> Task directions: Within the listing below, count the lines that have the string "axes". Answer with that number only.
### Supplied data ###
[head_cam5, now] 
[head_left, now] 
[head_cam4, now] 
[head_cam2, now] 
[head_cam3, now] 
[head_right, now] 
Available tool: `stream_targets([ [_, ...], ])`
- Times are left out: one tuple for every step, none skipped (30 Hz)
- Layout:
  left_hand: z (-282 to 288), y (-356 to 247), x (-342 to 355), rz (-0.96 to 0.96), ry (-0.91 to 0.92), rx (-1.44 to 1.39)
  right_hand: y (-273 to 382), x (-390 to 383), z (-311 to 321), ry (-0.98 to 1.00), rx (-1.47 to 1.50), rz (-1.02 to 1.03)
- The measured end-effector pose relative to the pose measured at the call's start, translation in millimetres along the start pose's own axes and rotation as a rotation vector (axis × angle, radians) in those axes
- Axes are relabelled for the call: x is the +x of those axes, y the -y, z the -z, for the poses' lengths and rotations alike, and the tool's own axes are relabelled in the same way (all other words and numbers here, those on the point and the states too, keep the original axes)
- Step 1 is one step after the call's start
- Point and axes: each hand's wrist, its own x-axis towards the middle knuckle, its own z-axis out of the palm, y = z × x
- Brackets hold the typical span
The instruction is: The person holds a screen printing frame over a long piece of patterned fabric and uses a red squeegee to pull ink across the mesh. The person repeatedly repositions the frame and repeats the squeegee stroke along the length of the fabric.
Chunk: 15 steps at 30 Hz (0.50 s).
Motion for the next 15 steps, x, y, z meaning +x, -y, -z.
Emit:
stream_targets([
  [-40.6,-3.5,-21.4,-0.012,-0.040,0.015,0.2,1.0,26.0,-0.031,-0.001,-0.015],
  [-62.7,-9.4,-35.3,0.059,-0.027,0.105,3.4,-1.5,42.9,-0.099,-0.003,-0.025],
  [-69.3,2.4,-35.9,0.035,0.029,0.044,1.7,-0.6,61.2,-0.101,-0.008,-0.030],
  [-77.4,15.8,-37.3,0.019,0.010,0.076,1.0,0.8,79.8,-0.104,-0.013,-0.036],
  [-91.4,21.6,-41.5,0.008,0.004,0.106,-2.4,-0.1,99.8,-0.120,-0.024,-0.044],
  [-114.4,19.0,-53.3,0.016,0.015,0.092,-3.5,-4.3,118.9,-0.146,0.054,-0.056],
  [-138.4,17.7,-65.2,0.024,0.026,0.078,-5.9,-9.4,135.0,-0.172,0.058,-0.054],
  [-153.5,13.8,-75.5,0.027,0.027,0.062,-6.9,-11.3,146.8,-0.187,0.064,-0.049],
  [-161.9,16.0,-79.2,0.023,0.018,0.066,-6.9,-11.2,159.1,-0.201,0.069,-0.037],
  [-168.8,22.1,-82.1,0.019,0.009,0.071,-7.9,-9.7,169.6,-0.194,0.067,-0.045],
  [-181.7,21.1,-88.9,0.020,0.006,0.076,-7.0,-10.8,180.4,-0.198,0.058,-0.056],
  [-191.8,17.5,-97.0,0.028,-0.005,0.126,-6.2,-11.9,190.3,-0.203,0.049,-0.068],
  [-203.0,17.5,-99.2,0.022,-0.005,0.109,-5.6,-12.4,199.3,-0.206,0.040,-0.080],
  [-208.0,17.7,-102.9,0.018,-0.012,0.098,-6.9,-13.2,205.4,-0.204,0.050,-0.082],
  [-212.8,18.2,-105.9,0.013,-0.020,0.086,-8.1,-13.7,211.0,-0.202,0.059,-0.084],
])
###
> Answer: 3